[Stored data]
══════

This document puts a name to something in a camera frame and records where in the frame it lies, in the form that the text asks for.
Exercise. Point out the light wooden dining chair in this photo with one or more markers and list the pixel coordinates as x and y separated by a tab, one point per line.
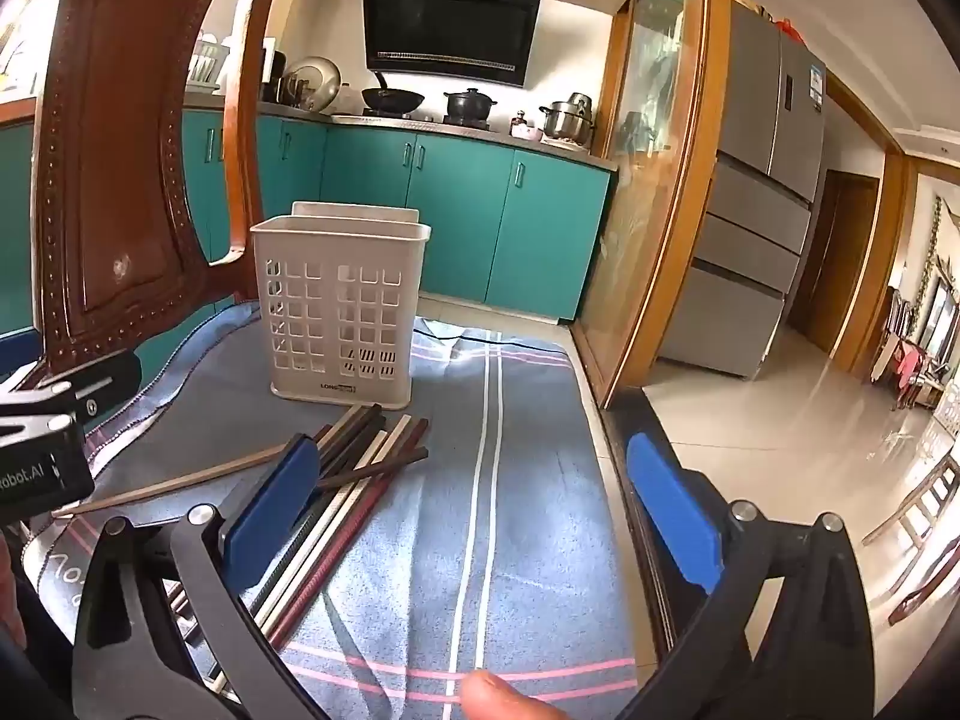
919	510

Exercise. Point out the wooden framed glass sliding door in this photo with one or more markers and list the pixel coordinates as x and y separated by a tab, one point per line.
660	165

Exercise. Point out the black lidded pot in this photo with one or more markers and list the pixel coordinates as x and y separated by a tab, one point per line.
466	103

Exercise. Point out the brown wooden chair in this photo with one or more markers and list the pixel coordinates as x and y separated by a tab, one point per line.
112	165

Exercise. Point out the white plastic utensil holder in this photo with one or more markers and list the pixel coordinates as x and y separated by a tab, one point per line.
337	300

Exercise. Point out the person's right hand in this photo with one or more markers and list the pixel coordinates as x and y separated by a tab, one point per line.
502	701

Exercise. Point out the blue striped cloth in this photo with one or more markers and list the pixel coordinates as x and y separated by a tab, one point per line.
487	502

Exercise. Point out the teal lower kitchen cabinets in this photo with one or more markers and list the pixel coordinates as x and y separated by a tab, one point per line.
450	225

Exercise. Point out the brown wooden room door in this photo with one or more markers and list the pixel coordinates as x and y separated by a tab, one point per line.
832	262

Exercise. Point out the black wok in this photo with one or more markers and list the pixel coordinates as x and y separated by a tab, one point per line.
394	97

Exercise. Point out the steel stock pot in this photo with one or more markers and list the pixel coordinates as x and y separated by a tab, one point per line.
568	120

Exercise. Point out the silver refrigerator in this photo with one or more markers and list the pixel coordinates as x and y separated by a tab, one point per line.
757	187

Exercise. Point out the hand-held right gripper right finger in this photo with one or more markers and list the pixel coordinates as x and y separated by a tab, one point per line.
675	517

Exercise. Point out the steel pan lid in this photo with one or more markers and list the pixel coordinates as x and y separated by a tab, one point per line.
315	82

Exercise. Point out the pile of mixed chopsticks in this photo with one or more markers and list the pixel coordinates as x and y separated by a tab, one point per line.
360	465

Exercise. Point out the black range hood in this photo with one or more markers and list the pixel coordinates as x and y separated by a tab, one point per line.
450	22

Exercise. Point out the gas stove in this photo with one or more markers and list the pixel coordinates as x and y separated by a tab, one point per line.
420	120

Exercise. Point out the small pink pot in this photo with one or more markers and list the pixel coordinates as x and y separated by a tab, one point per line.
525	127

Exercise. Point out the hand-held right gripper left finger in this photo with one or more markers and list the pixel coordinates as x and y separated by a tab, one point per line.
270	514

══════

• _Task to complete_: Output only the lines from the one that contains "Exercise. Point out the hand-held right gripper right" through the final line of the records, exactly as given.

• _Written response_:
Exercise. Point out the hand-held right gripper right finger in this photo with one or more markers and list the pixel coordinates as x and y separated by a tab, one point per line.
675	517

Exercise. Point out the steel pan lid in this photo with one or more markers and list the pixel coordinates as x and y separated by a tab, one point per line.
315	82

Exercise. Point out the pile of mixed chopsticks in this photo with one or more markers and list the pixel coordinates as x and y separated by a tab, one point per line.
360	465

Exercise. Point out the black range hood in this photo with one or more markers and list the pixel coordinates as x and y separated by a tab, one point per line.
450	22

Exercise. Point out the gas stove in this photo with one or more markers and list the pixel coordinates as x and y separated by a tab, one point per line.
420	120

Exercise. Point out the small pink pot in this photo with one or more markers and list the pixel coordinates as x and y separated by a tab, one point per line.
525	127

Exercise. Point out the hand-held right gripper left finger in this photo with one or more markers and list the pixel coordinates as x and y separated by a tab, one point per line.
270	514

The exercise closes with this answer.